Biological drugs, including therapeutic monoclonal antibodies (mAb), are synthesized using biotechnology and genetic engineering. The biologics licensed applications approved by the FDA have grown over the years (1), leading to a therapeutic revolution for a wide spectrum of diseases comprising rheumatoid arthritis, multiple sclerosis, or cancer. Biologics are specific and effective drugs; however, additional safety concerns may emerge with patients treated with these drugs (2), as they can be recognized by the immune system as foreign molecules and trigger an immune response in the form of anti-drug antibodies (ADAs).

The presence of ADAs can be related to a loss of efficacy of the drug by neutralizing its biological effects, or enhancing its clearance. In addition, ADAs may also have an impact on its tolerability and safety profile, as they have been associated with serious acute immune adverse events such as anaphylaxis, and cross-reactivity with the endogenous counterpart (3). Therefore, the assessment of ADAs was recommended in clinical practice by the European Medicines Agency, that published a guideline with recommendations to the assessment of the immunogenicity of therapeutic proteins (4).

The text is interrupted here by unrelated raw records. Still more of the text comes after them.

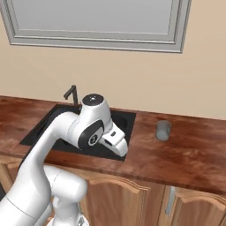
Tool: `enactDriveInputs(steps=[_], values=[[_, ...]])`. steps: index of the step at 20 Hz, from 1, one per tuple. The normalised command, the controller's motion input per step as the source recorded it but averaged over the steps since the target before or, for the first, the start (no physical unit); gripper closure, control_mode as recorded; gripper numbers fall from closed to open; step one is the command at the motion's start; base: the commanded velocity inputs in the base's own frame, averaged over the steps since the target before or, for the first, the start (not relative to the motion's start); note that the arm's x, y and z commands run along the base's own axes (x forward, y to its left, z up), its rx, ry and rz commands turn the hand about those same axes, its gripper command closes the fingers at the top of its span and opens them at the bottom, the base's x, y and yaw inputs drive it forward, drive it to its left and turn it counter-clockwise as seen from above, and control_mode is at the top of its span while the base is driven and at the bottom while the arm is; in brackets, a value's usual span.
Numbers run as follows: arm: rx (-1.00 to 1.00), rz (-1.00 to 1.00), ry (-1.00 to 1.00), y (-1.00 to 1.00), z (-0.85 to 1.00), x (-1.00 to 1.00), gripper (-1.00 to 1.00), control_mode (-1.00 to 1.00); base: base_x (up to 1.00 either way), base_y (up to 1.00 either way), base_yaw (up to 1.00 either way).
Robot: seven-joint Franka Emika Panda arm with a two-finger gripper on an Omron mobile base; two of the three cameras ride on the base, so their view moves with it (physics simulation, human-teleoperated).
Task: Place the pan in the left basin and the glass cup in the right basin of the sink.
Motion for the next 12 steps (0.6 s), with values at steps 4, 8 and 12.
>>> enactDriveInputs(steps=[4,8,12], values=[[0.0,0.0,0.0,0.0,0.0,0.0,-1.0,1.0,0.05,-0.37,0.0],[0.0,0.0,0.0,0.0,0.0,0.0,-1.0,1.0,0.21,-0.24,0.0],[0.0,0.0,0.0,0.0,0.0,0.0,-1.0,1.0,0.27,-0.19,0.0]])
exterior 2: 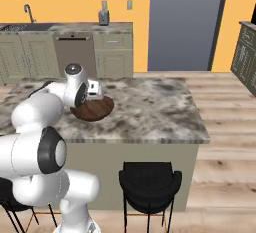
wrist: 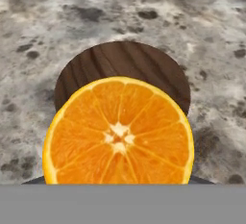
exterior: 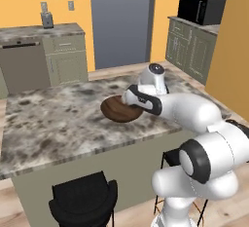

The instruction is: Retrieve the orange and banana from the fridge and place them into the bowl on the dining table.

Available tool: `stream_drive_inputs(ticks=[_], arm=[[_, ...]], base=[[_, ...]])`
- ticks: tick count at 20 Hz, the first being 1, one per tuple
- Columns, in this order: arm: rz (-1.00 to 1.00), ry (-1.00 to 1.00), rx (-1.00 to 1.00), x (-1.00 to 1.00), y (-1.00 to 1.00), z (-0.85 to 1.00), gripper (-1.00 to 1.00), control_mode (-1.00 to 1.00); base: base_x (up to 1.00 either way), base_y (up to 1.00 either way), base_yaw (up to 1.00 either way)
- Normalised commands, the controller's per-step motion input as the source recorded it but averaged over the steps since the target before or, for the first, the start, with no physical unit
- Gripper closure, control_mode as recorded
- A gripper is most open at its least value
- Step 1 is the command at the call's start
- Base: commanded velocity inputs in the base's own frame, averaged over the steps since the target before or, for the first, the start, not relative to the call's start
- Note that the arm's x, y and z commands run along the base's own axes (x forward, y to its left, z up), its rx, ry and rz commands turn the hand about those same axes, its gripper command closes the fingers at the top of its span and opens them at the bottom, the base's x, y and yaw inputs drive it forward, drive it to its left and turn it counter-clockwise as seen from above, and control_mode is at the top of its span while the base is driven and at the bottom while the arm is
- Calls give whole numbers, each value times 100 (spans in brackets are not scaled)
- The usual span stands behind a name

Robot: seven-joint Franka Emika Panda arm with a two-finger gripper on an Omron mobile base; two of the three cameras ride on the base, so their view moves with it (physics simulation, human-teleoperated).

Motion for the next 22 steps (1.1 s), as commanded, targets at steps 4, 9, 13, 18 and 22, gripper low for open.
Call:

Natalizumab (TYSABRI®; Biogen Idec and Elan Pharmaceuticals, Inc.) is a monoclonal antibody directed against the α4β1 integrin, also known as very late antigen-4 (VLA-4), as well as α4β7 integrin, which are expressed on lymphocytes and monocytes. Natalizumab acts by reducing lymphocyte trafficking across the endothelia, including central nervous system (CNS) vessels. It was the first mAb approved by the US Food and Drug Administration (FDA) for the treatment of highly active relapsing–remitting Multiple Sclerosis (RRMS) due to its efficacy in clinical trials (3, 5, 6) and in real-world evidence (7). However, some patients produce anti-natalizumab antibodies (ANA), that have been found to reduce natalizumab serum levels, and therefore, they may lead to a loss of efficacy, but also higher rates of infusion-related events (IRE) (5, 8). Its development usually occurs within the first 6 months of treatment (9). In clinical trials, 6% of the patients had persistent ANA whereas 3% had transient antibodies that disappeared on follow-up (10). The occurrence of ANA outside the setting of a clinical trial has reported ranges of positivity between 4.5 and 14%, and a higher percentage of persistent than transient antibodies (9, 11, 12). Although persistent ANA are inversely correlated with serum natalizumab concentration, only high antibody titers are associated with very low or undetectable serum natalizumab concentration (13). Therefore, ANA are one of the most useful biomarkers for monitoring treatment response in patients with RRMS, and physicians should be aware of them in patients who experience disease exacerbation (DE) or IRE, since treatment discontinuation is recommended in patients with persistent ANA according to the technical data sheet of the drug.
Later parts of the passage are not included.